Testing of doctests in the sources finished, look at the results in .../docs/_build/doctest/output.txt.
.../bin/sphinx-build -b html -d .../docs/_build/doctrees .../docs .../docs/_build/html
...
build succeeded.
tox is a Python-based test automation tool designed to run tests against multiple Python versions. It creates a virtualenv for each configured version, installs the current package and configured dependencies into each virtualenv, and then runs the configured commands.
zope.configuration configures the following tox environments via its tox.ini file:
This example requires that you have a working python2.6 on your path, as well as installing tox:
$ tox -e py26
GLOB sdist-make: .../zope.interface/setup.py
py26 sdist-reinst: .../zope.interface/.tox/dist/zope.interface-4.0.2dev.zip
py26 runtests: commands[0]
..........
----------------------------------------------------------------------
Ran 249 tests in 0.366s
OK
___________________________________ summary ____________________________________
py26: commands succeeded
congratulations :)
Running tox with no arguments runs all the configured environments, including building the docs and testing their snippets:
$ tox
GLOB sdist-make: .../zope.interface/setup.py
py26 sdist-reinst: .../zope.interface/.tox/dist/zope.interface-4.0.2dev.zip
py26 runtests: commands[0]
...
Doctest summary
===============
544 tests
0 failures in tests
0 failures in setup code
0 failures in cleanup code
build succeeded.
___________________________________ summary ____________________________________
py26: commands succeeded
py27: commands succeeded
py32: commands succeeded
pypy: commands succeeded
coverage: commands succeeded
docs: commands succeeded
congratulations :)
zope.configuration tracks its bugs on Launchpad:
https://bugs.launchpad.net/zope.configuration
Please submit bug reports and feature requests there.
Note
Please ensure that all tests are passing before you submit your code. If possible, your submission should include new tests for new features or bug fixes, although it is possible that you may have tested your new code by updating existing tests.

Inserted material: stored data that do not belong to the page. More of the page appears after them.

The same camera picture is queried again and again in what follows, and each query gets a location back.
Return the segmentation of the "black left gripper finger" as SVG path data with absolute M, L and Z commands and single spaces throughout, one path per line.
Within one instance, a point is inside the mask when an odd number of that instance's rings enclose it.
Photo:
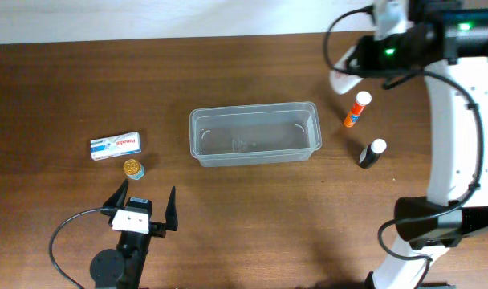
M 168 204 L 165 211 L 165 228 L 169 231 L 177 231 L 178 216 L 176 208 L 176 187 L 173 186 L 169 195 Z
M 104 209 L 115 210 L 122 209 L 126 194 L 128 191 L 129 181 L 125 179 L 116 192 L 102 205 Z

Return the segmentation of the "gold-lidded small jar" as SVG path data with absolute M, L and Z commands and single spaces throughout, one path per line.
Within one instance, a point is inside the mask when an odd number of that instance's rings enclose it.
M 129 159 L 123 164 L 123 171 L 129 179 L 140 180 L 144 174 L 144 166 L 135 159 Z

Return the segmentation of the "orange tube white cap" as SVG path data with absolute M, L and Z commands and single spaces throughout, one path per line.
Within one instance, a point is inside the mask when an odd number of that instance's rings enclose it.
M 358 119 L 360 118 L 361 113 L 365 109 L 365 107 L 370 104 L 372 101 L 372 95 L 369 92 L 358 92 L 356 94 L 356 101 L 352 105 L 349 113 L 347 114 L 346 118 L 344 119 L 344 126 L 347 128 L 352 128 Z

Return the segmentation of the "white Calamol lotion bottle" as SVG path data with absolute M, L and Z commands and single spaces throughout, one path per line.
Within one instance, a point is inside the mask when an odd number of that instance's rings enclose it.
M 351 46 L 346 51 L 346 53 L 343 54 L 343 56 L 339 59 L 339 61 L 335 64 L 335 67 L 339 68 L 340 70 L 343 70 L 346 59 L 354 52 L 355 49 L 356 49 L 355 46 Z M 342 72 L 338 72 L 335 70 L 332 70 L 329 73 L 329 82 L 330 82 L 331 88 L 338 95 L 343 95 L 343 94 L 349 92 L 352 88 L 354 88 L 362 80 L 363 79 L 357 75 L 347 75 L 347 74 L 344 74 Z

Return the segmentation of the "black bottle white cap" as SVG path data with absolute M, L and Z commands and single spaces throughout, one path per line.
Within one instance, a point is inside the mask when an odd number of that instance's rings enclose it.
M 376 139 L 369 144 L 360 154 L 359 167 L 368 169 L 372 167 L 379 159 L 381 154 L 386 150 L 387 143 L 383 139 Z

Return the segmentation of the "clear plastic container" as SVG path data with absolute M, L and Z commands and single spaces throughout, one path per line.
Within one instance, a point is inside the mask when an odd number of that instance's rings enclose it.
M 306 161 L 322 147 L 312 102 L 198 108 L 189 116 L 191 155 L 203 167 Z

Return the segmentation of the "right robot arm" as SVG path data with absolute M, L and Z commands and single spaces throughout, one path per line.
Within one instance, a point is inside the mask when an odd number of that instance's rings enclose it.
M 376 31 L 344 62 L 347 73 L 393 88 L 423 76 L 431 112 L 432 167 L 423 197 L 397 200 L 396 240 L 368 288 L 418 288 L 462 239 L 488 231 L 488 8 L 459 1 L 366 6 Z

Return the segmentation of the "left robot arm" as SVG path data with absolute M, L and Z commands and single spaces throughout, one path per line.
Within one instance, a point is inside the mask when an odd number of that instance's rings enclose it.
M 114 249 L 99 252 L 91 261 L 90 275 L 96 288 L 138 288 L 152 238 L 164 238 L 178 229 L 176 189 L 172 188 L 163 222 L 153 222 L 153 204 L 148 199 L 127 198 L 129 181 L 103 204 L 108 224 L 120 233 Z

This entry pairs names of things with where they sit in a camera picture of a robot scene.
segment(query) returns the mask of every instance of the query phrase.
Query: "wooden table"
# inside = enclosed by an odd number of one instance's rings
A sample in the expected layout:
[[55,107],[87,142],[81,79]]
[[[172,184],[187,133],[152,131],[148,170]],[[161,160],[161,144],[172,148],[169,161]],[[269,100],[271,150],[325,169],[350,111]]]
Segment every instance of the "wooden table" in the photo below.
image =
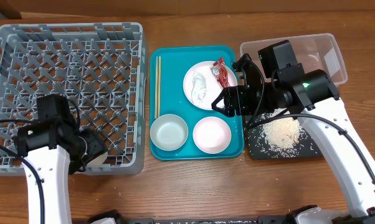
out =
[[[0,21],[0,26],[131,21],[143,25],[150,52],[161,47],[224,44],[239,57],[240,44],[246,41],[333,34],[349,77],[339,87],[341,97],[375,158],[375,11],[53,18]],[[346,209],[324,159],[253,161],[246,150],[234,159],[162,162],[151,155],[149,145],[147,122],[145,168],[138,175],[70,176],[72,217],[88,218],[114,208],[127,218],[155,219],[278,215],[309,204]],[[0,223],[27,223],[27,218],[25,178],[0,177]]]

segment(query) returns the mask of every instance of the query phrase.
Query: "pink bowl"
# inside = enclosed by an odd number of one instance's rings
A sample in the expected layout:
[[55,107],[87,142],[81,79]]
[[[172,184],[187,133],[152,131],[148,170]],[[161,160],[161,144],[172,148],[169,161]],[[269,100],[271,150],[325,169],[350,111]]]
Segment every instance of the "pink bowl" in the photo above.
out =
[[225,150],[232,140],[232,132],[227,123],[220,118],[201,119],[193,129],[193,141],[203,152],[217,154]]

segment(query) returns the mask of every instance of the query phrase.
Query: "wooden chopstick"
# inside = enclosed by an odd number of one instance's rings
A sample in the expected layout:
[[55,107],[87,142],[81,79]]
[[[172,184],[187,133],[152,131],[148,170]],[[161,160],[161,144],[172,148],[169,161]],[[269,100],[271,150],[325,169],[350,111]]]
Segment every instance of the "wooden chopstick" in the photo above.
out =
[[156,93],[155,93],[155,105],[154,105],[154,109],[155,109],[155,112],[154,112],[154,118],[157,119],[158,117],[158,57],[156,57]]
[[161,99],[161,56],[158,57],[158,116],[160,116],[160,99]]

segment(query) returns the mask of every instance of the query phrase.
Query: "teal tray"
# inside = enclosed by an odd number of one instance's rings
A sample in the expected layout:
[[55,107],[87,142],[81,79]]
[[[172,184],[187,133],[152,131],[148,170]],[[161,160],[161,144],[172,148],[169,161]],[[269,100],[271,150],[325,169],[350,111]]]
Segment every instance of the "teal tray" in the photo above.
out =
[[[156,57],[161,56],[161,106],[160,115],[175,114],[185,120],[189,136],[185,144],[175,151],[158,149],[150,141],[150,149],[155,157],[164,161],[181,159],[219,159],[238,156],[244,148],[242,117],[228,118],[215,111],[195,107],[185,97],[183,79],[186,72],[195,64],[203,61],[216,61],[223,57],[225,64],[232,68],[235,61],[233,50],[227,46],[175,47],[158,49],[150,58],[150,127],[154,122],[156,91]],[[193,129],[201,119],[215,116],[223,119],[232,131],[232,140],[227,149],[218,154],[202,152],[193,141]]]

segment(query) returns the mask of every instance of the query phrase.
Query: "crate compartment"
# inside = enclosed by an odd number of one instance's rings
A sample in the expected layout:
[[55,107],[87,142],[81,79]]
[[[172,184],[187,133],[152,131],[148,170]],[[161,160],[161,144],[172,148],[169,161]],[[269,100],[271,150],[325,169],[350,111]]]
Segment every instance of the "crate compartment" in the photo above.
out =
[[[137,174],[143,168],[147,43],[138,23],[0,27],[0,119],[37,119],[36,99],[60,94],[78,104],[81,129],[103,134],[108,159],[85,174]],[[72,113],[77,112],[72,106]],[[0,143],[23,124],[0,124]],[[0,150],[0,175],[23,175]]]

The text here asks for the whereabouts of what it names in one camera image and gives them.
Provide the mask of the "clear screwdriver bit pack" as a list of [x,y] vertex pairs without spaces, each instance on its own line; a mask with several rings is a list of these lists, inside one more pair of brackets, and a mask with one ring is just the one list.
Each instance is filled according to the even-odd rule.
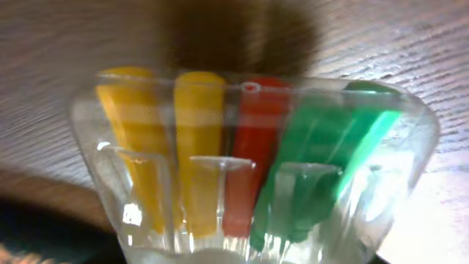
[[440,132],[379,82],[138,67],[69,119],[126,263],[373,263]]

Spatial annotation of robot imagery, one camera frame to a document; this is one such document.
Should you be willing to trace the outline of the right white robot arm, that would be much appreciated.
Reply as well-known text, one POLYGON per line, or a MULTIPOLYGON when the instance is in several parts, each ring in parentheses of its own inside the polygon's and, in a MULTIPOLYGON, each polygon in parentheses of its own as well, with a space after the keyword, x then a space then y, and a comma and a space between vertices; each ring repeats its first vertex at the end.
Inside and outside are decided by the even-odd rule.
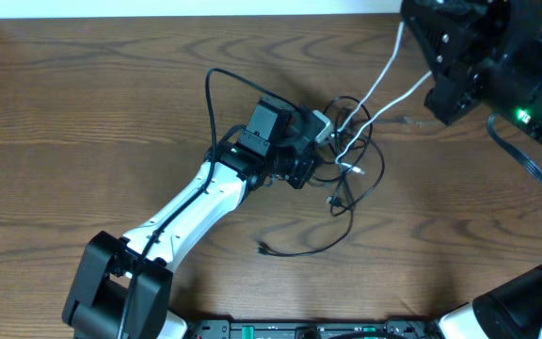
MULTIPOLYGON (((435 86, 425 106, 450 125, 491 108, 489 135, 542 184, 542 1, 405 0, 401 17, 435 86)), ((542 265, 434 320, 431 338, 542 338, 542 265)))

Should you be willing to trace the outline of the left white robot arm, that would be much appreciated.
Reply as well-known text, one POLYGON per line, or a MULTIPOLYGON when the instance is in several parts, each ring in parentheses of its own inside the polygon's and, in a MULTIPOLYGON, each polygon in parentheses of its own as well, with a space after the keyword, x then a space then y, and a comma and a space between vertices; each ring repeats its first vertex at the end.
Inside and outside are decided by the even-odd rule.
POLYGON ((121 237, 100 232, 88 242, 63 322, 77 338, 184 338, 187 322, 168 308, 182 260, 265 180, 302 188, 332 130, 318 110, 263 96, 249 123, 233 126, 162 210, 121 237))

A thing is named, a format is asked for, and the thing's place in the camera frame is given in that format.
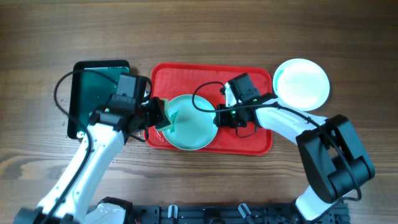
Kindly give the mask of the green yellow sponge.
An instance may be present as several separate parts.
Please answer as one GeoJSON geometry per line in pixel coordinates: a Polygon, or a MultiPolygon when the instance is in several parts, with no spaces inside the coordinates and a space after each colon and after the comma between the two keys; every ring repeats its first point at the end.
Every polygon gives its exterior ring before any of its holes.
{"type": "Polygon", "coordinates": [[[155,125],[157,131],[165,131],[171,129],[174,125],[169,115],[169,100],[160,99],[160,110],[161,118],[160,121],[155,125]]]}

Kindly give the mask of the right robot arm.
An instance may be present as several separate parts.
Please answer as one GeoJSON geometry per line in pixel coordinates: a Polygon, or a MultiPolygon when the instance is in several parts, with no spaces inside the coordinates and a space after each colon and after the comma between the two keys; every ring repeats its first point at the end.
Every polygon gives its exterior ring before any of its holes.
{"type": "Polygon", "coordinates": [[[222,84],[220,93],[225,103],[217,107],[217,126],[253,123],[298,147],[309,186],[293,202],[292,222],[315,223],[342,201],[361,200],[360,187],[375,176],[375,168],[347,117],[312,115],[272,93],[262,95],[247,73],[222,84]]]}

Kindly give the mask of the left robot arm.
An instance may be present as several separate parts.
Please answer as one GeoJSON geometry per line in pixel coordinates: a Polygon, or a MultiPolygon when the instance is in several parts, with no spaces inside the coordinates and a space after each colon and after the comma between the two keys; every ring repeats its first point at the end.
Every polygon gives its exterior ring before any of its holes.
{"type": "Polygon", "coordinates": [[[107,105],[89,117],[85,136],[52,190],[35,209],[22,208],[14,223],[128,223],[132,203],[106,198],[90,212],[90,202],[106,169],[134,132],[169,124],[165,103],[152,97],[149,78],[121,74],[107,105]]]}

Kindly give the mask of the white plate top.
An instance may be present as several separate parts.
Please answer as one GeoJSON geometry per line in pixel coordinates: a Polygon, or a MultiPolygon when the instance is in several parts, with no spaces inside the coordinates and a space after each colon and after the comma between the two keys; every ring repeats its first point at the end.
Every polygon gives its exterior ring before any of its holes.
{"type": "Polygon", "coordinates": [[[330,81],[325,71],[304,58],[293,58],[279,65],[272,86],[284,103],[301,111],[321,107],[330,94],[330,81]]]}

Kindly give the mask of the light blue plate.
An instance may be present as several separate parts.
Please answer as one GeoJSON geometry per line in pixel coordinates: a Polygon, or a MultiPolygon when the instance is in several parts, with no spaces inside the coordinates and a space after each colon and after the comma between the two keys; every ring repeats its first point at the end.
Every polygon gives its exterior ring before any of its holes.
{"type": "Polygon", "coordinates": [[[218,132],[214,106],[201,96],[180,95],[169,102],[167,110],[172,127],[162,131],[176,148],[194,151],[209,145],[218,132]]]}

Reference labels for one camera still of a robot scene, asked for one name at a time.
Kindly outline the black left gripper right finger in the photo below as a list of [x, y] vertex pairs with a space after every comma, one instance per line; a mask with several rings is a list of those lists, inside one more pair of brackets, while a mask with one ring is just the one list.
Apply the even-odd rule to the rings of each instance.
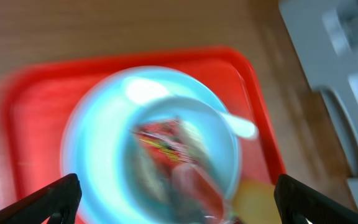
[[358, 224], [358, 213], [287, 174], [279, 175], [274, 199], [283, 224]]

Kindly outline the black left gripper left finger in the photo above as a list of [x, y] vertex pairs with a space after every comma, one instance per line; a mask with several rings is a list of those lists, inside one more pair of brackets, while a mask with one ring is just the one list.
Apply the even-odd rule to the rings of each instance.
[[68, 174], [0, 210], [0, 224], [74, 224], [82, 192], [76, 174]]

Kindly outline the red snack wrapper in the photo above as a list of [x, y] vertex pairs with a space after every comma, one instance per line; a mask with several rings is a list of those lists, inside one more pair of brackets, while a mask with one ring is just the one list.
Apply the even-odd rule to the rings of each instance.
[[138, 124], [136, 142], [162, 177], [168, 204], [178, 223], [222, 223], [227, 203], [220, 188], [194, 155], [179, 118]]

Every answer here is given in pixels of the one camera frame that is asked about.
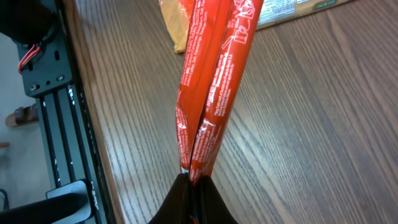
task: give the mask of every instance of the red wrapper
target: red wrapper
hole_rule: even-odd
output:
[[[193,183],[213,170],[261,6],[262,0],[195,2],[176,105],[180,165]]]

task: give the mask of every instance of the gray floor
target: gray floor
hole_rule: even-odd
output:
[[[11,208],[42,200],[50,190],[39,124],[9,129],[4,123],[16,108],[35,103],[25,96],[17,65],[15,44],[0,34],[0,142],[10,143],[0,149],[0,188],[7,191]]]

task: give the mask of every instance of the black wire
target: black wire
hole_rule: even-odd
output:
[[[4,195],[3,199],[4,199],[4,205],[2,208],[2,212],[9,210],[9,204],[8,204],[8,196],[7,196],[7,192],[4,189],[0,189],[0,192]]]

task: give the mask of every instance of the candy bar wrapper
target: candy bar wrapper
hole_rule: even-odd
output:
[[[263,0],[196,0],[176,104],[181,172],[211,175]]]
[[[194,0],[161,0],[160,8],[174,41],[174,51],[183,52]],[[264,0],[257,29],[273,26],[352,0]]]

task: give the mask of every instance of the wooden tabletop
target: wooden tabletop
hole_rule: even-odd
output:
[[[157,0],[66,1],[119,223],[178,174],[183,55]],[[398,2],[257,31],[213,180],[240,223],[398,223]]]

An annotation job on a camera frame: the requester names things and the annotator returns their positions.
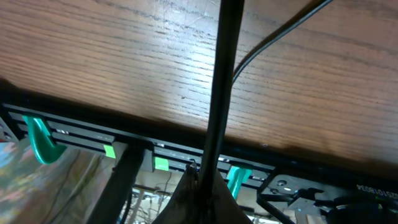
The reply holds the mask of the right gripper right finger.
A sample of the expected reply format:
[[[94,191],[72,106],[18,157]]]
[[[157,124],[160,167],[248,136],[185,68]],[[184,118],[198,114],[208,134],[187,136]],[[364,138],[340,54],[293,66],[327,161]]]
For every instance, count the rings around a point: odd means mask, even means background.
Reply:
[[[210,199],[210,223],[251,224],[227,188],[221,174],[216,171]]]

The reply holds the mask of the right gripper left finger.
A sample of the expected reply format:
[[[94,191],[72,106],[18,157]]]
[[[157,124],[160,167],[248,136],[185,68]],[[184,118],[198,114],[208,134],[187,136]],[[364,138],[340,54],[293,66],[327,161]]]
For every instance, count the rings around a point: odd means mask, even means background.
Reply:
[[[186,165],[180,182],[168,204],[153,224],[190,224],[199,221],[198,171],[193,164]]]

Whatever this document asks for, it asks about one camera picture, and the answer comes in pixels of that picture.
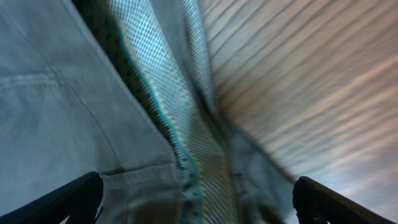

If you got a read-only checkout from the Subversion repository, and you have made a change you would like to share, the best route is to let Subversion help you make a patch file:
$ svn diff > zope.configuration-cool_feature.patch
You can then upload that patch file as an attachment to a Launchpad bug report.
If you branched the code from Launchpad using Bazaar, you have another option: you can “push” your branch to Launchpad:
$ bzr push lp:~tseaver/zope.configuration/cool_feature
After pushing your branch, you can link it to a bug report on Launchpad, or request that the maintainers merge your branch using the Launchpad “merge request” feature.